DATA BLOCK below:

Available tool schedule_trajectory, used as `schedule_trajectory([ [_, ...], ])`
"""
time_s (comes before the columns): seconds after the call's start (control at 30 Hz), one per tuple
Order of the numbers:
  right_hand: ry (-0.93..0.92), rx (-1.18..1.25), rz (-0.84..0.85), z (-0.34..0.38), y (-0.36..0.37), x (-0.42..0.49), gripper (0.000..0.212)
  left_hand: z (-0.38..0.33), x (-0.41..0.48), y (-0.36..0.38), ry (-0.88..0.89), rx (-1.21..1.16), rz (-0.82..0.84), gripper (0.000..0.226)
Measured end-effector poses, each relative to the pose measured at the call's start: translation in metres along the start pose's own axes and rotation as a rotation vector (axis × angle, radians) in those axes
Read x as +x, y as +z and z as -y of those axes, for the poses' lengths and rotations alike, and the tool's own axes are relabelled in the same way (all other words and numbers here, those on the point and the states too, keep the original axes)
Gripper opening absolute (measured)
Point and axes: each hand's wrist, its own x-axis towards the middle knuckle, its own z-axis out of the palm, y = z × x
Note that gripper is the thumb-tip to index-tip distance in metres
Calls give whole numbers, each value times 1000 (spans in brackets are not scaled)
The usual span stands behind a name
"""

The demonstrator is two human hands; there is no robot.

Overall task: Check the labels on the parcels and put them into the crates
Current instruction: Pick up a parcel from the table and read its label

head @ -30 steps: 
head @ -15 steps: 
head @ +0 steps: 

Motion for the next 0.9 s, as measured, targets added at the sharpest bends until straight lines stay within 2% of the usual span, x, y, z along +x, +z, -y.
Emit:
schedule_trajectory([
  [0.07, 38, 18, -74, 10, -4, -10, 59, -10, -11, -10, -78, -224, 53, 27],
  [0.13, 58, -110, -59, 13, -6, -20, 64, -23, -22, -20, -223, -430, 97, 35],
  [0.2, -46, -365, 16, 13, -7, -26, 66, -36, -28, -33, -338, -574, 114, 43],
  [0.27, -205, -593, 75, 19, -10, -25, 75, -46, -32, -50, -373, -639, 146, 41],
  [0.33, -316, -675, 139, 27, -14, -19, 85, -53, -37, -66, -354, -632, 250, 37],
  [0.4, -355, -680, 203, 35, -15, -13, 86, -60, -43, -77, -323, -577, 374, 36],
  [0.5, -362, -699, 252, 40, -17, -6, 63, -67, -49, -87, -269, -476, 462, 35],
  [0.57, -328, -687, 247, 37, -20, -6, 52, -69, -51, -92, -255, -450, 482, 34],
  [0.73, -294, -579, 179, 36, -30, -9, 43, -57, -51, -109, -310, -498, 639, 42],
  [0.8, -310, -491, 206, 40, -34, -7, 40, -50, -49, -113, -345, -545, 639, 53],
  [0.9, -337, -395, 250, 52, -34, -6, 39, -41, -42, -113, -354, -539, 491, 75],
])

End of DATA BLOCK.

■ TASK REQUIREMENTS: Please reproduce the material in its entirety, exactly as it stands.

■ SOLUTION BELOW:
Available tool schedule_trajectory, used as `schedule_trajectory([ [_, ...], ])`
"""
time_s (comes before the columns): seconds after the call's start (control at 30 Hz), one per tuple
Order of the numbers:
  right_hand: ry (-0.93..0.92), rx (-1.18..1.25), rz (-0.84..0.85), z (-0.34..0.38), y (-0.36..0.37), x (-0.42..0.49), gripper (0.000..0.212)
  left_hand: z (-0.38..0.33), x (-0.41..0.48), y (-0.36..0.38), ry (-0.88..0.89), rx (-1.21..1.16), rz (-0.82..0.84), gripper (0.000..0.226)
Measured end-effector poses, each relative to the pose measured at the call's start: translation in metres along the start pose's own axes and rotation as a rotation vector (axis × angle, radians) in those axes
Read x as +x, y as +z and z as -y of those axes, for the poses' lengths and rotations alike, and the tool's own axes are relabelled in the same way (all other words and numbers here, those on the point and the states too, keep the original axes)
Gripper opening absolute (measured)
Point and axes: each hand's wrist, its own x-axis towards the middle knuckle, its own z-axis out of the palm, y = z × x
Note that gripper is the thumb-tip to index-tip distance in metres
Calls give whole numbers, each value times 1000 (spans in brackets are not scaled)
The usual span stands behind a name
"""

The demonstrator is two human hands; there is no robot.

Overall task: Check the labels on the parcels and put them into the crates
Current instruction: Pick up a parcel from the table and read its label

head @ -30 steps: 
head @ -15 steps: 
head @ +0 steps: 

Motion for the next 0.9 s, as measured, targets added at the sharpest bends until straight lines stay within 2% of the usual span, x, y, z along +x, +z, -y.
Emit:
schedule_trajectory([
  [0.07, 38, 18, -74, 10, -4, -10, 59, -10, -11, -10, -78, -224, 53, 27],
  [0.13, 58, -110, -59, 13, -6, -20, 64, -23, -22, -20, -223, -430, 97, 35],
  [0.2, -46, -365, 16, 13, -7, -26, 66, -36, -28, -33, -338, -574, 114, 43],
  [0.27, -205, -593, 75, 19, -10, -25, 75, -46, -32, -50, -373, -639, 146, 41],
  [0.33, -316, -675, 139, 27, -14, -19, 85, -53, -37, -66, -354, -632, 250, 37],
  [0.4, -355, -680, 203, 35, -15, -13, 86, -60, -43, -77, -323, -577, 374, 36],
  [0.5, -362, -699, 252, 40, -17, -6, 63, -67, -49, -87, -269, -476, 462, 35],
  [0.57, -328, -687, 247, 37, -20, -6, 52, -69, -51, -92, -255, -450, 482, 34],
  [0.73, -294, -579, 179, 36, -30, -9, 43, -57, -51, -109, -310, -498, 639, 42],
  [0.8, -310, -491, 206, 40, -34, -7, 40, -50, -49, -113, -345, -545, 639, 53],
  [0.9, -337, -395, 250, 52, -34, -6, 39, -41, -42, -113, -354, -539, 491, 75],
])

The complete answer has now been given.